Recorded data
☆ ☆ ☆ ☆

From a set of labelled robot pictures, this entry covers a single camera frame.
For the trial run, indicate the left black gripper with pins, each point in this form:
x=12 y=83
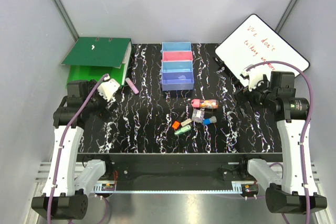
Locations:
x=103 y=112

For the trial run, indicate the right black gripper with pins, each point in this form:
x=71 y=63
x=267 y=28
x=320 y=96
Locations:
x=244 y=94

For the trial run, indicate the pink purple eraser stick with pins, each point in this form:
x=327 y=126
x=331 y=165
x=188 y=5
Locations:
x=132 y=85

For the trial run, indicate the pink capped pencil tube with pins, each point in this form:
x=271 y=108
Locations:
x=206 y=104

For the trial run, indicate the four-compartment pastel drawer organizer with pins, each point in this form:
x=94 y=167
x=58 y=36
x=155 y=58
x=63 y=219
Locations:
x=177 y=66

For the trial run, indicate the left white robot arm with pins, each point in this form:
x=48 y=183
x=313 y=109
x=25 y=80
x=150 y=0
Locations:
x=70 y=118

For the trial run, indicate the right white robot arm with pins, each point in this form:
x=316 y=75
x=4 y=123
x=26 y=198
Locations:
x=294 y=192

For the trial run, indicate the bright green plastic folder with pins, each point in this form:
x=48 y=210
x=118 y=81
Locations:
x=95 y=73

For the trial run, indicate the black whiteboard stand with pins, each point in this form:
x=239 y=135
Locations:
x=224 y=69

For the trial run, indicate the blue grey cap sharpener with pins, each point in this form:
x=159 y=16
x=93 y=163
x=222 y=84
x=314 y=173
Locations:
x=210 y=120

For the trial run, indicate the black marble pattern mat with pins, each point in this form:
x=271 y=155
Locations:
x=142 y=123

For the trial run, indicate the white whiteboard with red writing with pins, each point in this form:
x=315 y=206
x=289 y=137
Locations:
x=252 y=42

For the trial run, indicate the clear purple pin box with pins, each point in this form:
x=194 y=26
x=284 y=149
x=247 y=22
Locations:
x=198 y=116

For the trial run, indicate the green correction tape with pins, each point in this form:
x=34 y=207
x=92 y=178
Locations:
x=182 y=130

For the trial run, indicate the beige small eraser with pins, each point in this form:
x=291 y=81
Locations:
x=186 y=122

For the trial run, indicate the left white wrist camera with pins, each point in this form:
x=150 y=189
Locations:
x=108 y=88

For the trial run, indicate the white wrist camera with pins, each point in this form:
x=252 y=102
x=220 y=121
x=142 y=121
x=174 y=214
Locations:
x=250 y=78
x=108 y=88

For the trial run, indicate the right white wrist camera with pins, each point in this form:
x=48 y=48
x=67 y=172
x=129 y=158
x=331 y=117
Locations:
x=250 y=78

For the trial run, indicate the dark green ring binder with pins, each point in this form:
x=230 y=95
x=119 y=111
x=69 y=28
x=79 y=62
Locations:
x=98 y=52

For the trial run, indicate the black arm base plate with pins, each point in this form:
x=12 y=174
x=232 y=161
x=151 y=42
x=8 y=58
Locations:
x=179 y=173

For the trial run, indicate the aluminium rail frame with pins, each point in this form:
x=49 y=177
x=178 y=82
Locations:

☆ ☆ ☆ ☆

- _WHAT YOU NEED TO DO_: Using the entries, return every line where the word "robot" can be found.

- _SOLVED PROBLEM_:
From a set of labelled robot pictures, this entry covers a single camera frame.
For the trial run, indicate the left white robot arm with pins, each point in this form:
For the trial run, indicate the right white robot arm with pins, each point in this form:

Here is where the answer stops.